Edifier TWS NB
For whatever reason, the TWS NB sounds warmer and smoother with “noise reduction” on. But you’ll get more detail and a more open sound with it off. I preferred this setting set to “on” as it adds more warmth and smooths out the upper mids. It also improves timbre. The TWS NB will flash green when noise reduction is on.
This true wireless earbud doesn’t sound like many of the others. It has some high-performance qualities but leans towards a more analog, intimate, and heavier sound. It doesn’t sound open or airy but more grounded. The treble is rolled off pretty good. The upper mids have a bit of edge. The top end has a little bit of sizzle and metallic shine. Mids are sweet and smooth and has decent timbre – but isn’t super transparent. The low end is clean and present – but doesn’t make itself “rise above” the other frequencies.

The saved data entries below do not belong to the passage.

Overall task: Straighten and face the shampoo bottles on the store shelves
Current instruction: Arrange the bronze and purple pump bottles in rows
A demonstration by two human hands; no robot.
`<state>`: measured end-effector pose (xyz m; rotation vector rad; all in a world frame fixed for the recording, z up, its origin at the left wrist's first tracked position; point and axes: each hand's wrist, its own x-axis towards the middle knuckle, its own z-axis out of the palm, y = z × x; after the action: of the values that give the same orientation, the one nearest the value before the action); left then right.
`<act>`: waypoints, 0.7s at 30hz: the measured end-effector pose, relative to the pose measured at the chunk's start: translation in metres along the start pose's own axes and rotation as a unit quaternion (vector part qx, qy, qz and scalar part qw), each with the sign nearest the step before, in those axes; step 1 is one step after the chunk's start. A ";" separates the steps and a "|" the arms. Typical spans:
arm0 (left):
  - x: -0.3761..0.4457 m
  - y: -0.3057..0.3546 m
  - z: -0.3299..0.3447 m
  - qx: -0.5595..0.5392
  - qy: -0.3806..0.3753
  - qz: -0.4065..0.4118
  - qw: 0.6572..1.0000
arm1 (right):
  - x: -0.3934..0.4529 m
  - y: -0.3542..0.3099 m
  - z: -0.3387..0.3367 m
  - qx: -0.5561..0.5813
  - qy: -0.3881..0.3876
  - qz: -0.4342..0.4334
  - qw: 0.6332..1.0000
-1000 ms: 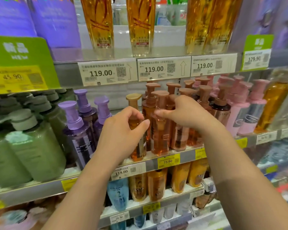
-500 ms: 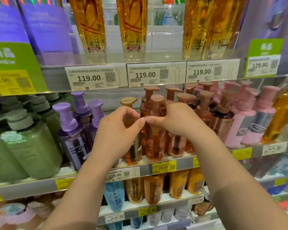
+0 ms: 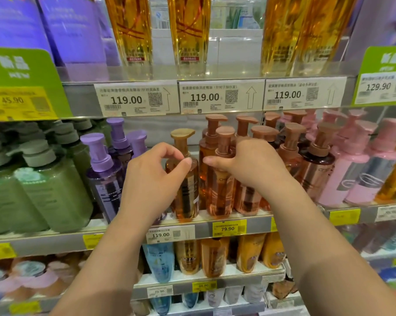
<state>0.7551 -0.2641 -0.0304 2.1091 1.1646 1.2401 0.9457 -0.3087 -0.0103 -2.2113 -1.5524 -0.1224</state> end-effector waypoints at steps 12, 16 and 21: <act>0.000 -0.011 -0.012 0.002 0.052 -0.030 0.998 | -0.027 -0.038 -0.007 0.127 -0.013 -0.100 0.987; -0.003 -0.016 -0.015 -0.024 0.021 -0.040 0.999 | -0.015 -0.051 0.013 0.150 -0.092 -0.079 0.981; -0.008 -0.017 -0.015 -0.026 -0.013 -0.046 0.999 | -0.014 -0.054 0.024 0.157 -0.084 -0.069 0.982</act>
<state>0.7322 -0.2617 -0.0387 2.0039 1.1919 1.1860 0.8868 -0.2968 -0.0205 -1.9076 -1.6822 0.2579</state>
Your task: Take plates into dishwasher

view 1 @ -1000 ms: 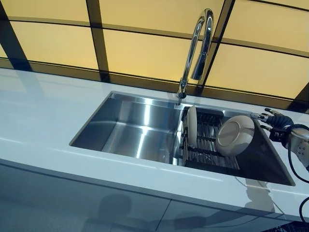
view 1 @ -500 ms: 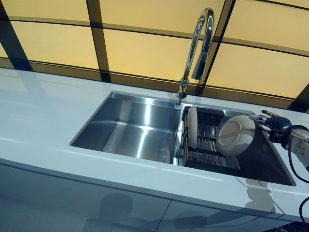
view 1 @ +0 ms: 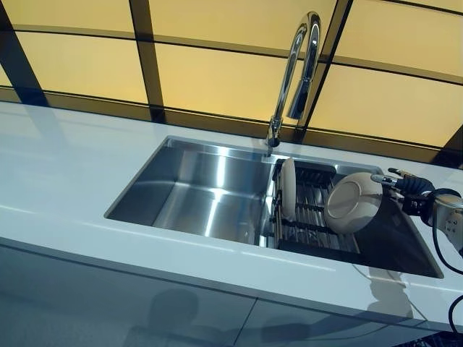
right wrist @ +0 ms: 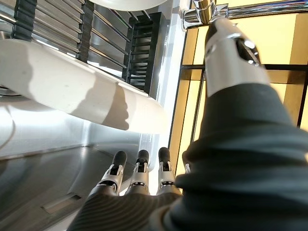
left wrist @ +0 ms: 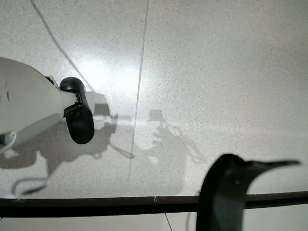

Imaging is a little soft but the bass could get punchy at times. Although you won’t get amazing transparency or textural cues – there is a lifelike analog quality to the Edifier. There’s a calm, sweet, and elastically connected sound. And there’s still good depth and tone. Overall the sound is more grungy and relaxed but still fun. The music is more fleshed out and smoother than most of the other true wireless buds – which still gives you the impression of a live concert. In other words, less artificial. Although not a technical achiever, especially as far as delineation – it’s still musical and provides an atmosphere that still works.
- Sennheiser Momentum True Wireless: Sennheiser is cleaner, more forward, smoother but a more spread out and has much flatter image. The Sennheiser simply doesn’t have much depth and is surprisingly softer. In addition, you get tighter bass but the tone is pretty cold. The Edifier is more laid back, more squeaky, warmer and cozier. To my ears, the Sennheiser wraps a flat plane around your head while the Edifier sounds far more natural with better timbre – even from a technical perspective. Both have some problems, but the Edifier just comes off more musical, engaging, and has a much wider range of tonal hues.
- Soundcore Liberty Neo (Original): The Edifier is more analog, forward, and has more lifelike details. The Soundcore does a better job of delineation and has a much blacker background. The Edifier does sound more “real” due to its super smooth and fuller sound. But the Soundcore has the better timbre and tonal accuracy. You get more color. So which one you decide on depends on what you’re looking for.
- 1More Stylish True Wireless: Somewhat of a halfway point between the Soundcore Liberty Neo and Edifier. 1More is denser and has near the timbre accuracy of the Soundcore Liberty Neo original, but has more the forwardness and smoothness of the Edifier. The Edifier still has a wider sound that “fills the ear” but lacks the focus of the other two buds. The 1More does come off more relaxed, darker, and has even less shine up top.
- Sony WF-1000XM3: The Edifier is warmer and more intimate sounding. It has a romantic presentation. But transients and details are smeared in comparison. It’s just a sweeter sound. The Sony is technically superior. Aside from being more detailed and focus, the level of articulation is in another league. The Edifier starts to sound a little mushy if the music gets busy – but the Sony doesn’t falter.
- Soundcore Liberty 2 Pro: The Soundcore is much thinner but far more detailed and transparent. Timbre is better and the background is blacker. It is, however, sharper in the upper mids, which gets irritating. Overall, a more treble-present, skinnier, and colorful sound. The Edifier is much smoother and easier to listen to but isn’t as clear cut and tonally variant. As far as “being analog”, the Edifier is the more “HiFi” of the two but the Soundcore has better timbre accuracy.
- I can’t find a way to turn off the flashing LEDs during use. So listening in the dark is a bit annoying.
Who should buy this?
Overall, a little rough in the upper mids and not the most resolving TWS earphone. But an analog sound that’s easier to listen to and gives you the impression of an intimate venue – or a vintage tube amp. It’s naturalistic in some ways, and dreamy in others. I would say it has an interesting sound that is still musical in its own novel way.